The clinical features and prognostic outcomes of primary mediastinal yolk sac tumors

Abstract

Supplemental Digital Content is available in the text Abstract Primary mediastinal yolk sac tumors (PMYSTs) are a rare occurrence. As such, the clinicopathological features, treatment, and prognosis, of this disease still remain unclear. In this study, we aimed to provide further information relating to this rare malignancy in order to facilitate the creation of more specific clinical guidelines for the diagnosis and treatment of patients with PMYSTs. In this retrospective study, we recruited 15 patients who had been diagnosed with PMYST from four medical institutions to create a population-based cohort.

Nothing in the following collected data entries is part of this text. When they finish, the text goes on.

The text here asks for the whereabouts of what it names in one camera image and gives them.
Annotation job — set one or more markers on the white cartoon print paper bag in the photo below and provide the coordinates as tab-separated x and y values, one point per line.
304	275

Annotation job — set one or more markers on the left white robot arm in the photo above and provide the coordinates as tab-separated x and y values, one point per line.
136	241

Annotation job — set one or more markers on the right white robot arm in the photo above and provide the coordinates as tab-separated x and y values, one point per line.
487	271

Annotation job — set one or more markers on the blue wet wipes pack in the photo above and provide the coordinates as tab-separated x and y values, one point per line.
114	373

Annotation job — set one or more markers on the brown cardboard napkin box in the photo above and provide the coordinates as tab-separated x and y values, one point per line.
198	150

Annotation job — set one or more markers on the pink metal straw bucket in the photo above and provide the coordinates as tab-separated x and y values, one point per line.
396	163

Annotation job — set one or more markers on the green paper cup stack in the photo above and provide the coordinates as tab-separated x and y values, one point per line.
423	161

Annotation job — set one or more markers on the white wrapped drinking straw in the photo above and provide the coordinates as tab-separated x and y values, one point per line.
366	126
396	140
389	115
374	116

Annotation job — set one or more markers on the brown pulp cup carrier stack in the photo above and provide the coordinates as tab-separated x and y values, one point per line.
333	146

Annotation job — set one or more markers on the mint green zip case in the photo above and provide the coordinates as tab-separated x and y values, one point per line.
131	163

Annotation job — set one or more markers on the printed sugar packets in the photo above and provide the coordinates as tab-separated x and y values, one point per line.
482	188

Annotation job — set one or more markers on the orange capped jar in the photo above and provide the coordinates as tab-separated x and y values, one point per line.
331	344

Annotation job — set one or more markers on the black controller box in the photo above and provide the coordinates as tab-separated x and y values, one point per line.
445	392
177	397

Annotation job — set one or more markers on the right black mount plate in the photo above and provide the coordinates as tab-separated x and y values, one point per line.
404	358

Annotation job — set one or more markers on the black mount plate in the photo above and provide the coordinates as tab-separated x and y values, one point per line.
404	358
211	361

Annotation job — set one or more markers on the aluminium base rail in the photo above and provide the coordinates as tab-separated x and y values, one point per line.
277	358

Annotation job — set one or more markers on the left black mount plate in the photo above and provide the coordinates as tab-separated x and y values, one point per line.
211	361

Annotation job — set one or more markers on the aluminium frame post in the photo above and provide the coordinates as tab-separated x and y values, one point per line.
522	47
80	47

We then used Kaplan-Meier analysis and the log-rank test to investigate and compare overall survival (OS) and progression-free survival (PFS). A total of 15 cases were identified. The mean age was 27.3\u200ayears (range: 19–34\u200ayears). The estimated 1- and 2-year PFS rates were 66.7% and 60.0%, respectively. The 1- and 2-year OS rates were both 73.3%. Computer tomography scans revealed tumors were located in the anterior middle mediastinum (5 cases), the anterior superior mediastinum (1 case), the left anterior mediastinum (3 cases), and the right anterior mediastinum (6 cases). Of the 15 patients receiving extended resections, the majority (40.0%) underwent tumor resection, partial pericardiotomy, pulmonary wedge resection, and mediastinal lymphadenectomy. R0 resections were achieved in eleven patients. Four patients underwent R2 resection and experienced postoperative complications, including pneumonia (2 cases), atelectasis (1 case), and bronchopleural fistula (1 case). Four patients developed postoperative lung metastasis. Three patients died due to progressive diseases. Disease recurred in all patients at a median of 8.0\u200amonths (range: 6.0–11.0\u200amonths). PMYST is a rare but highly malignant tumor with a poor prognosis. Tumor resection, with optimal extended surgical management, may provide patients with the best chance of a cure although postoperative complications relating to the pulmonary systems should be treated with caution.